_REQUIRED ACTION_
Where a picture shows up in the listing below, omit it and output the rest exactly.

**** RECORD EXCERPTS ****

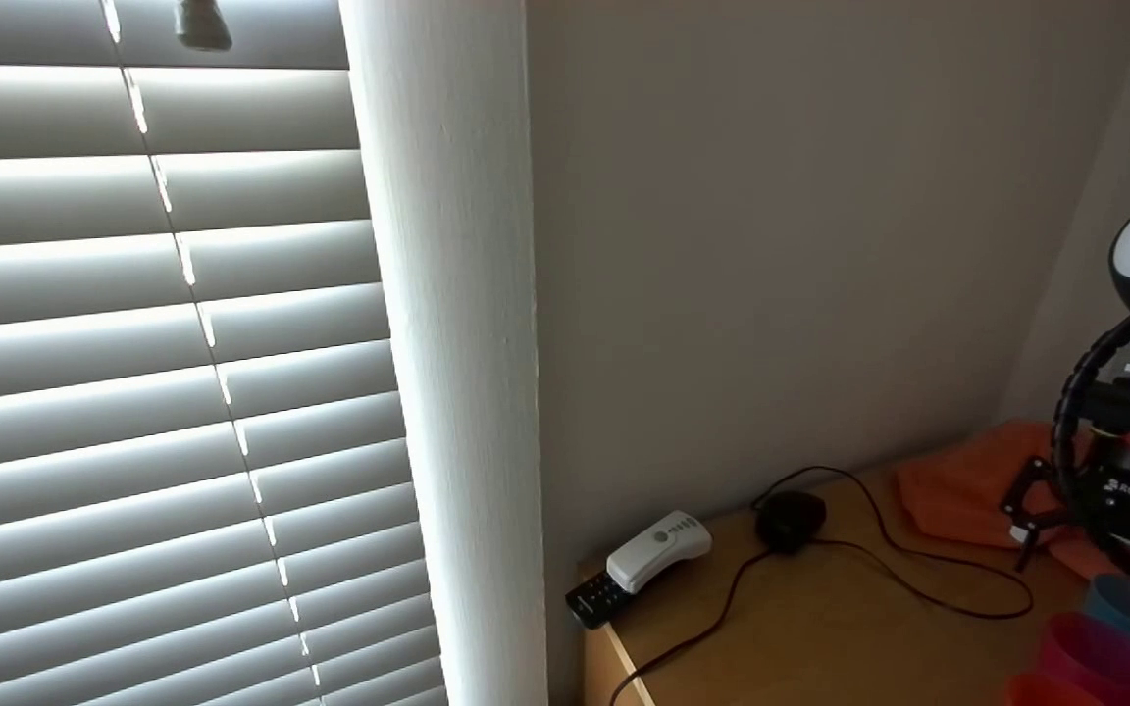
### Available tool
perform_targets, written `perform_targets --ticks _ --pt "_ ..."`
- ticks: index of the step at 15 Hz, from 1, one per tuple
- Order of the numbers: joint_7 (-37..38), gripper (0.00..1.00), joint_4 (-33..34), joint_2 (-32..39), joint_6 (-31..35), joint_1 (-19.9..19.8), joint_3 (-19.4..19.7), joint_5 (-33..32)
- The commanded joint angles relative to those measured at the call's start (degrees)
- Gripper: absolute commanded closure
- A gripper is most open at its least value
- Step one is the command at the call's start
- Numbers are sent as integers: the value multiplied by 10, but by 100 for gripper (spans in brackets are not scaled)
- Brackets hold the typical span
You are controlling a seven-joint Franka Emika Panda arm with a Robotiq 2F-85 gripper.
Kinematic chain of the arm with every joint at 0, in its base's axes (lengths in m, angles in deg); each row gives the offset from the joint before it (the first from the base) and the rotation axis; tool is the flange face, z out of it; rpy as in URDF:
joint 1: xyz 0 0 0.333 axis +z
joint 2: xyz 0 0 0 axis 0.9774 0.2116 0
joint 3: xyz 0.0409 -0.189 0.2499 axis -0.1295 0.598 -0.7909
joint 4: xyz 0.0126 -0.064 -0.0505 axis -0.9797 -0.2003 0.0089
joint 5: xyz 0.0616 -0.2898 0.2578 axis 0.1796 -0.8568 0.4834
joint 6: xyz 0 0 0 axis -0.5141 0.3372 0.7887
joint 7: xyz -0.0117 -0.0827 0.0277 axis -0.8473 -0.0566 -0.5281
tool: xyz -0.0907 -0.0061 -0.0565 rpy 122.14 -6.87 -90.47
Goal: Pick up the pink cup and put it in the orange cup
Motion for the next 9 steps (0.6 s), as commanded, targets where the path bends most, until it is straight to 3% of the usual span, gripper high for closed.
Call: perform_targets --ticks 1,5,7,8,9 --pt "-31 0 31 43 -7 10 14 15" --pt "-35 0 47 69 -5 12 19 9" --pt "-38 10 55 80 -3 12 20 9" --pt "-41 32 59 85 -4 12 21 10" --pt "-44 34 62 91 -4 12 21 11"
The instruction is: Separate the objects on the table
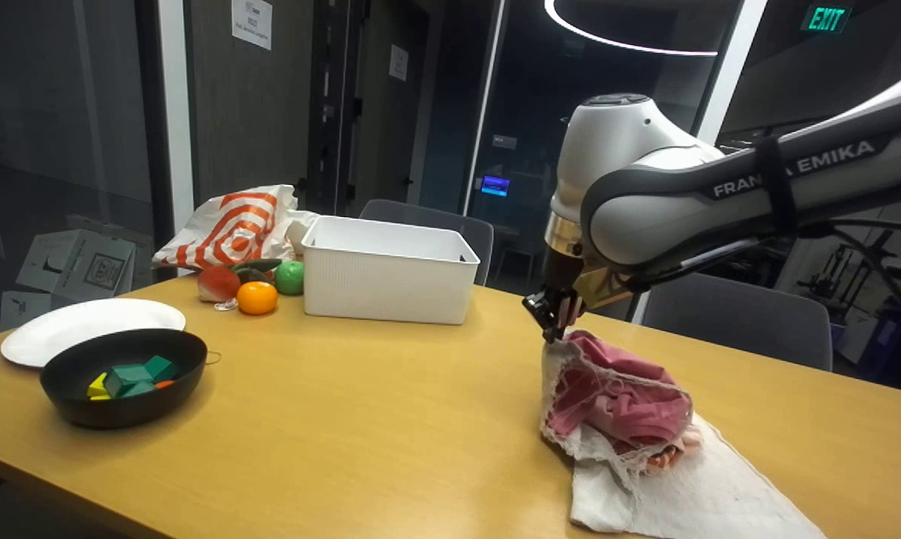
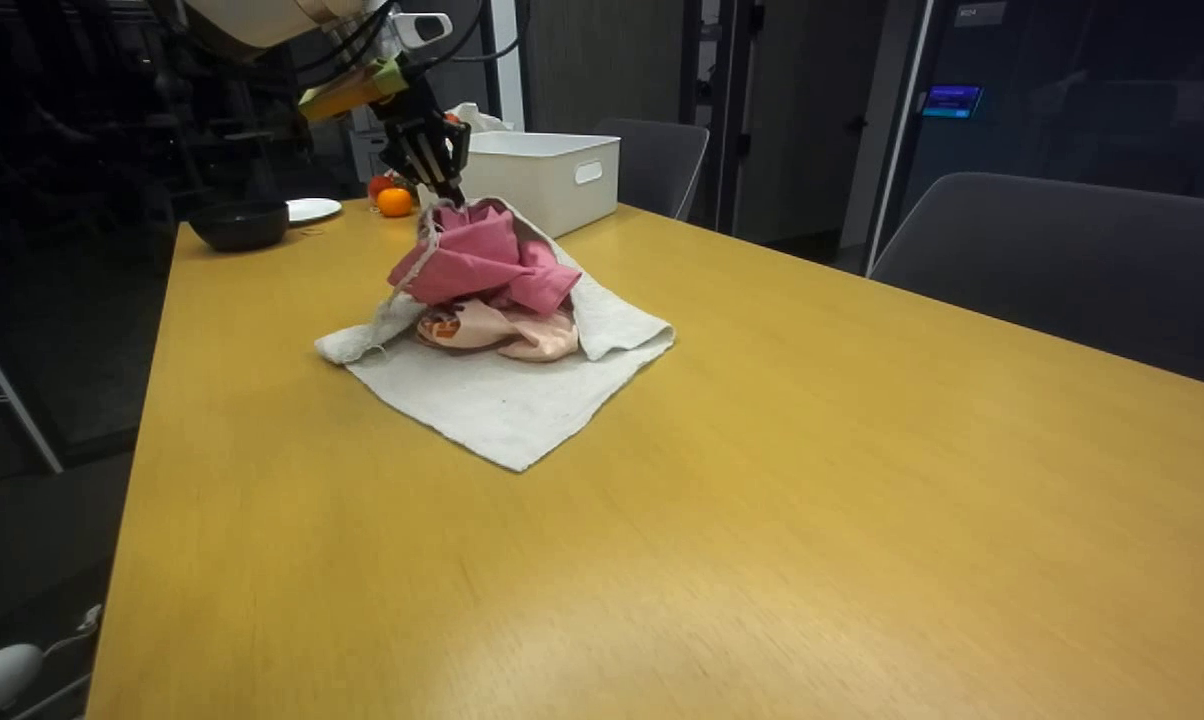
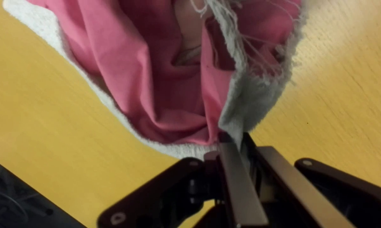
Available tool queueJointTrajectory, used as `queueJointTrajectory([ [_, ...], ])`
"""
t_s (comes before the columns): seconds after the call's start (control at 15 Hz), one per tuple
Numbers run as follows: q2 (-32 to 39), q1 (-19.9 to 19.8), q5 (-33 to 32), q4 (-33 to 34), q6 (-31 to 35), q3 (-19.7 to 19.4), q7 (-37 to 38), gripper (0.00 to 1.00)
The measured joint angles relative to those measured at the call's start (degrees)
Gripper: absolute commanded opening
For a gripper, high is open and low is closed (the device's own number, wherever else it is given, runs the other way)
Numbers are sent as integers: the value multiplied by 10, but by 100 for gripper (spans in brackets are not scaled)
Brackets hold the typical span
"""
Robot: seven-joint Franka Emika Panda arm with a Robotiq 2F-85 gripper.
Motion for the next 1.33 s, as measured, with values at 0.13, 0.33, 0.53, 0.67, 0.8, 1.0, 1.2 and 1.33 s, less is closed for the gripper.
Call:
queueJointTrajectory([
  [0.13, 13, 7, 14, 16, -9, -3, 0, 61],
  [0.33, 15, 14, 17, 29, -34, -12, -1, 83],
  [0.53, 3, 13, 21, 31, -60, -23, -1, 100],
  [0.67, -8, 5, 53, 25, -90, -27, -26, 100],
  [0.8, -20, -4, 87, 6, -111, -27, -69, 100],
  [1.0, -41, -11, 121, -44, -117, -24, -134, 100],
  [1.2, -69, -15, 139, -92, -117, -19, -205, 74],
  [1.33, -93, -15, 136, -117, -117, -19, -238, 58],
])
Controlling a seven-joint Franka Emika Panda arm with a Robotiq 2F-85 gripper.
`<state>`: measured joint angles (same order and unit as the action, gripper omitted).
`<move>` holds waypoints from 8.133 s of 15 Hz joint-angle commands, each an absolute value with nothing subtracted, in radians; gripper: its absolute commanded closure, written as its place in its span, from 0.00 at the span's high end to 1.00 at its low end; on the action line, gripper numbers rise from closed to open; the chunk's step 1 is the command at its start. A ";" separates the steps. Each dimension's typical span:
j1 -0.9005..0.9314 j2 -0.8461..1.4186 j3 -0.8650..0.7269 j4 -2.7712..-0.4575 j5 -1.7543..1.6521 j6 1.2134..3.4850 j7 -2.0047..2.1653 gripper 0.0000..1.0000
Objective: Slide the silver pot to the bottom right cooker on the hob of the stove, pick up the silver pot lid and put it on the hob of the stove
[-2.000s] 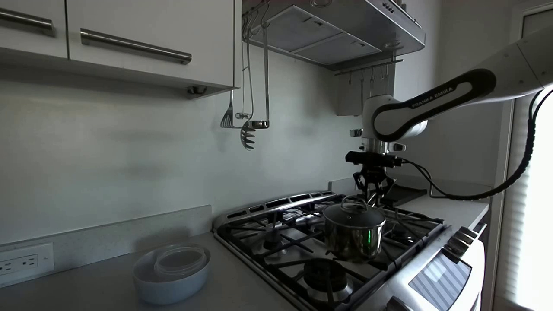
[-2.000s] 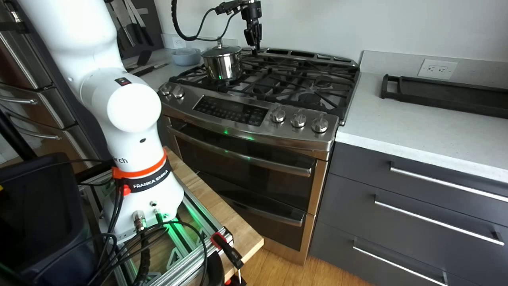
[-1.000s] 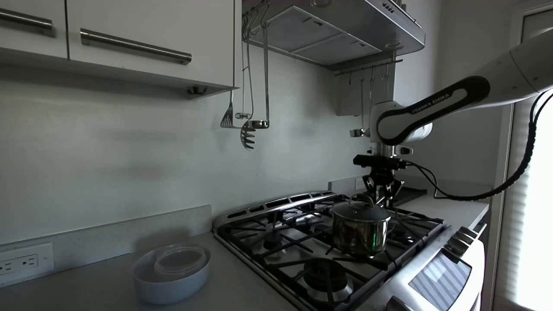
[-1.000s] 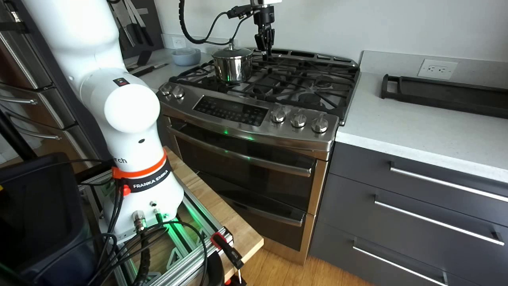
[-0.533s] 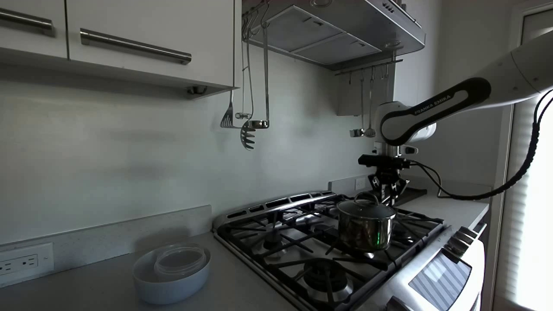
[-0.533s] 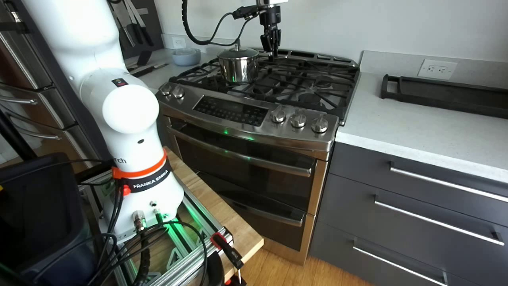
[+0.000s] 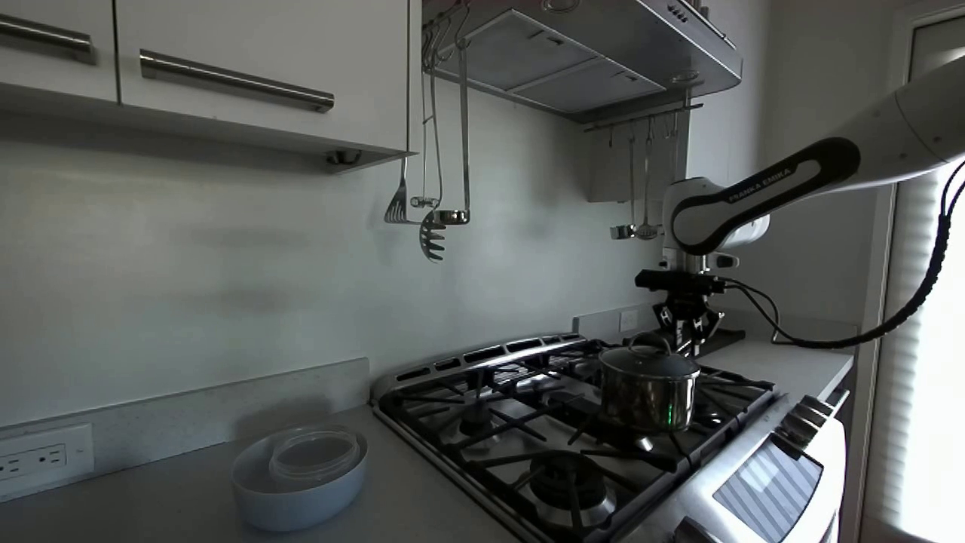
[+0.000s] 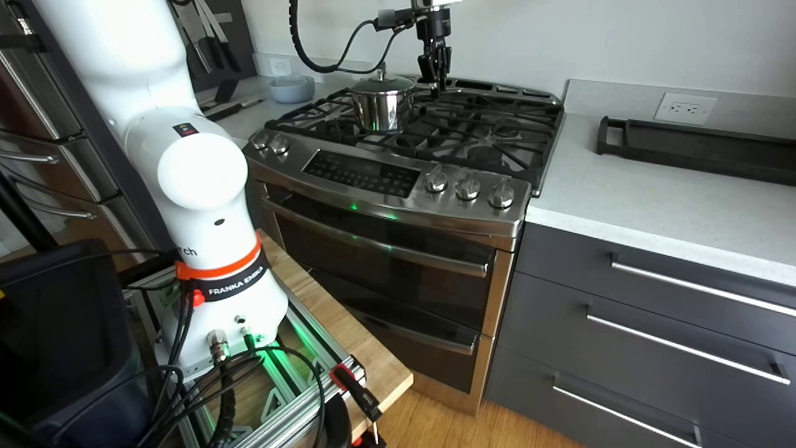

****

_SOLUTION TO THIS TASK_
### Available tool
perform_targets, written `perform_targets --ticks _ --pt "_ ..."`
- ticks: index of the step at 15 Hz, from 1, one per tuple
- Order of the numbers: joint_7 (-37..38), gripper (0.00..1.00), joint_4 (-33..34), joint_2 (-32..39), joint_6 (-31..35), joint_1 (-19.9..19.8), joint_3 (-19.4..19.7), joint_5 (-33..32)
- The commanded joint angles relative to those measured at the call's start (degrees)
- Gripper: absolute commanded closure
- A gripper is most open at its least value
- Step one is the command at the call's start
- Numbers are sent as integers: the value multiplied by 10, but by 100 for gripper (spans in brackets are not scaled)
- Brackets hold the typical span
You are controlling a seven-joint Franka Emika Panda arm with a Robotiq 2F-85 gripper.
Kinematic chain of the arm with every joint at 0, in its base's axes (lengths in m, angles in deg); each row gives the offset from the joint before it (the first from the base) and the rotation axis; tool is the flange face, z out of it; rpy as in URDF:
joint 1: xyz 0 0 0.333 axis +z
joint 2: xyz 0 0 0 axis 0.9774 0.2116 0
joint 3: xyz 0.0409 -0.189 0.2499 axis -0.1295 0.598 -0.7909
joint 4: xyz 0.0126 -0.064 -0.0505 axis -0.9797 -0.2003 0.0089
joint 5: xyz 0.0616 -0.2898 0.2578 axis 0.1796 -0.8568 0.4834
joint 6: xyz 0 0 0 axis -0.5141 0.3372 0.7887
joint 7: xyz -0.0117 -0.0827 0.0277 axis -0.8473 -0.0566 -0.5281
tool: xyz -0.0907 -0.0061 -0.0565 rpy 122.14 -6.87 -90.47
Goal: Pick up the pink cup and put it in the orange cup
Motion for the next 9 steps (0.6 s), as commanded, targets where the path bends most, until it is straight to 3% of the usual span, gripper high for closed.
Call: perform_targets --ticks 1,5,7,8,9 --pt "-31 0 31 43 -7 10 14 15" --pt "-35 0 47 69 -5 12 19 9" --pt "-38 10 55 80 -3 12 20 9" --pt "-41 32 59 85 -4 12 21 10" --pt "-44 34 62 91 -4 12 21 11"
The instruction is: Separate the objects on the table
Available tool queueJointTrajectory, used as `queueJointTrajectory([ [_, ...], ])`
"""
t_s (comes before the columns): seconds after the call's start (control at 15 Hz), one per tuple
Numbers run as follows: q2 (-32 to 39), q1 (-19.9 to 19.8), q5 (-33 to 32), q4 (-33 to 34), q6 (-31 to 35), q3 (-19.7 to 19.4), q7 (-37 to 38), gripper (0.00 to 1.00)
The measured joint angles relative to those measured at the call's start (degrees)
Gripper: absolute commanded opening
For a gripper, high is open and low is closed (the device's own number, wherever else it is given, runs the other way)
Numbers are sent as integers: the value multiplied by 10, but by 100 for gripper (spans in brackets are not scaled)
Brackets hold the typical span
"""
Robot: seven-joint Franka Emika Panda arm with a Robotiq 2F-85 gripper.
Motion for the next 1.33 s, as measured, with values at 0.13, 0.33, 0.53, 0.67, 0.8, 1.0, 1.2 and 1.33 s, less is closed for the gripper.
Call:
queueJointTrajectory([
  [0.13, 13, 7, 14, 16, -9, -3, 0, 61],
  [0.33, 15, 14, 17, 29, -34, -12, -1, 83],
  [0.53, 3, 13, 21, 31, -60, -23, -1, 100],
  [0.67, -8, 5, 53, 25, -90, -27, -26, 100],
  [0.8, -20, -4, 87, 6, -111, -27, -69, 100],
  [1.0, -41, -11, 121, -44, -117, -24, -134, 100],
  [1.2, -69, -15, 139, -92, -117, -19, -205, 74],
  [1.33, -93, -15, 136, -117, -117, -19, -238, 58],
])
Controlling a seven-joint Franka Emika Panda arm with a Robotiq 2F-85 gripper.
`<state>`: measured joint angles (same order and unit as the action, gripper omitted).
`<move>` holds waypoints from 8.133 s of 15 Hz joint-angle commands, each an absolute value with nothing subtracted, in radians; gripper: its absolute commanded closure, written as its place in its span, from 0.00 at the span's high end to 1.00 at its low end; on the action line, gripper numbers rise from closed to open; the chunk's step 1 is the command at its start. A ";" separates the steps. Each dimension's typical span:
j1 -0.9005..0.9314 j2 -0.8461..1.4186 j3 -0.8650..0.7269 j4 -2.7712..-0.4575 j5 -1.7543..1.6521 j6 1.2134..3.4850 j7 -2.0047..2.1653 gripper 0.0000..1.0000
Objective: Slide the silver pot to the bottom right cooker on the hob of the stove, pick up the silver pot lid and put it on the hob of the stove
[-2.000s] 
[-2.000s] 
[-1.000s] 
[-1.000s] 
[-0.533s] 
[-0.533s] 
[+0.000s] 
[+0.000s] 

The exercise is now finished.